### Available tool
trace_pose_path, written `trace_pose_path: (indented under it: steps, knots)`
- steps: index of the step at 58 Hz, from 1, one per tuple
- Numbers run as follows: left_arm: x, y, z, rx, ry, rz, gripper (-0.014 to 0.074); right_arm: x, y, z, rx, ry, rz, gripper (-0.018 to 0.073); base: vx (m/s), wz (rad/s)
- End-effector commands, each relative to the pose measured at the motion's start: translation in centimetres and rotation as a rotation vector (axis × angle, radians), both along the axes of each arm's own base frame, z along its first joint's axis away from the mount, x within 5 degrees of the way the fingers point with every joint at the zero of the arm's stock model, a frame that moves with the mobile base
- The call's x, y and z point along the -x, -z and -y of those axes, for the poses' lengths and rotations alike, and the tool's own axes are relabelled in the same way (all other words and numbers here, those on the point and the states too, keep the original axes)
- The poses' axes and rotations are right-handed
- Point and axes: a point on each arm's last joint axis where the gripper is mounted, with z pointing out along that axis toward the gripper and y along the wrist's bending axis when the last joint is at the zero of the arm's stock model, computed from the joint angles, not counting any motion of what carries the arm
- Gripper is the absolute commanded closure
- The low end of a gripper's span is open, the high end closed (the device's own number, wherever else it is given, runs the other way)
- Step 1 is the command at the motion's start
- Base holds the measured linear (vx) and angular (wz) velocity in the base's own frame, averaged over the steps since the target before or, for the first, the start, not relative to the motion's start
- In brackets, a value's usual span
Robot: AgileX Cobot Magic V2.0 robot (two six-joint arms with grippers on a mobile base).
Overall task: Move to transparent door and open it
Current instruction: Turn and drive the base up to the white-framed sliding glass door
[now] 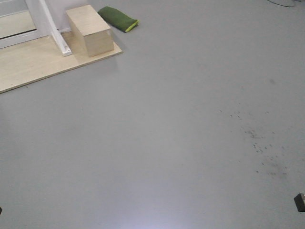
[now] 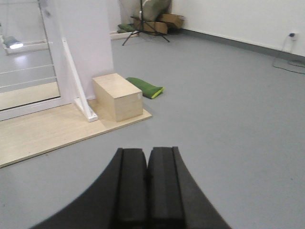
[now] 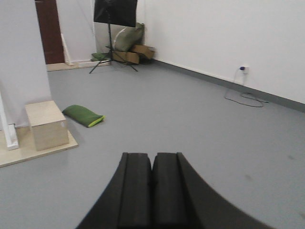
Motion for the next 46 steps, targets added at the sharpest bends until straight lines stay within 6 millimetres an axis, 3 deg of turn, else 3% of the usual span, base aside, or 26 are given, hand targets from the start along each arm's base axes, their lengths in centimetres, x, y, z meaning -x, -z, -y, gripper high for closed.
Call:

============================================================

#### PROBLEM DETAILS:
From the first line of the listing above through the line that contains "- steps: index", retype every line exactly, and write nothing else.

#### ANSWER TO THIS EXERCISE:
### Available tool
trace_pose_path, written `trace_pose_path: (indented under it: steps, knots)`
- steps: index of the step at 58 Hz, from 1, one per tuple

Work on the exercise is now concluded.